Are You Normal? More Than 100 Questions That Will Test Your Weirdness satisfies one of the most basic and pressing needs of tweens and near-tweens: to minutely assess how they compare to others. Look at Greg Heffley, the “hero” of the popular Diary of a Wimpy Kid series – he introduces himself as the “52nd most popular kid” in school. Greg is pretty oblivious to the feelings of others, but he knows exactly where he stands in relation to his peers.
For this book, author Mark Schulman and his team polled hundreds of kids about their school and leisure activities, family situations, habits and preferences. Readers will learn that if they cut their spaghetti instead of twirling it, they are in the minority – only “15% of kids cut it, versus 82% who twirl (3% don’t eat spaghetti at all).” So whether you like pepperoni on your pizza or not, bite your fingernails or toenails (eww!), or prefer smooth peanut butter to chunky, there’s something in this book that everyone can say “yes” to.
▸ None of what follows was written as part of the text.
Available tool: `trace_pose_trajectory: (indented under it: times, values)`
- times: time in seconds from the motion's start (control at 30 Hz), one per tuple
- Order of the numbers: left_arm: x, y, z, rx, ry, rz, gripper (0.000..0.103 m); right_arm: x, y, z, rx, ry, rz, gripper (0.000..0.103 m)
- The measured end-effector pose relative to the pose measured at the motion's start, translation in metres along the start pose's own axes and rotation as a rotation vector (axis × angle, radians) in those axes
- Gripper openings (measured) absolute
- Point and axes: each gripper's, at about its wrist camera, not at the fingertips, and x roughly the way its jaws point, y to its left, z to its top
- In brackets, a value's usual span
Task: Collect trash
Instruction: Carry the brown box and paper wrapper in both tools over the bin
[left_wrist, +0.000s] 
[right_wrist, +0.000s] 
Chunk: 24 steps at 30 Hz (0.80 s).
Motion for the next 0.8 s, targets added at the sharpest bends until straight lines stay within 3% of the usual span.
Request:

Sneaky math bonus – the book uses a variety of graphing techniques to meaningfully display relationships between numbers.
“Will my personality change as I get older?” “Is my voice unique?” “Does my brain stop working when I am asleep?” Older kids love learning about themselves too, and Richard Walker’s Who Am I? The Amazing Science of Existence discusses topics ranging from emotions to metaphysics, and delivers concrete answers to questions teens might not have even considered. The author presents facts about issues related to bioethics, such as stem cell research, but avoids controversial statements. Sharp photos and snappy design add to this book’s appeal, while puzzles and other interactive elements keep it challenging.
Take a peek inside the mysterious and mischievous world of twins in three books for children with appeal for multiples and singletons alike. The nineteenth century counting rhyme “Over in the Meadow” inspired Ken Geist’s Who’s Who which puts the spotlight on twin animals. These six pairs of twins include calves, bunnies, monkeys, and fish and are featured in their natural habitats. Illustrator Henry Cole vividly depicts these landscapes in acrylic and colored pencil and moves from farmyard to jungle to bat cave. The memorable rhymes highlight the twins’ activities through the day and match the warm, detailed illustrations.
The Twins’ Blanket, written and illustrated by Hyewon Yum, shares the story of identical twin sisters who at age five are growing up and a little apart. The girls’ favorite blanket is no longer big enough for sharing, so Mom creates new blankets for each girl with pieces from the old. Yum does a fabulous job of differentiating between these twins, by giving each girl her own side of the book. It isn’t until the girls reach out to comfort each other that they cross over the center of the book. Yum, a twin herself, uses prints, colored pencil, watercolor, and other media in her bright illustrations, and makes great use of white space to complement the quiet, narrative text.
In Take Two: a Celebration of Twins, J. Patrick Lewis, the current Children's Poet Laureate teams with Jane Yolen to present more than forty poems about life as a twin. Sophie Blackall’s watercolor, pencil, and collage illustrations complement the varied poems which are divided into sections representing stages and milestones, and a final section features famous twins. Lewis is a twin himself and Yolen is the grandmother of twins, so the two are quite familiar with the world of doubles. Readers will also enjoy the “Twin Fact” feature found throughout, such as the Russian woman who was mother to sixteen sets of twins, seven sets of triplets, and four sets of quadruplets!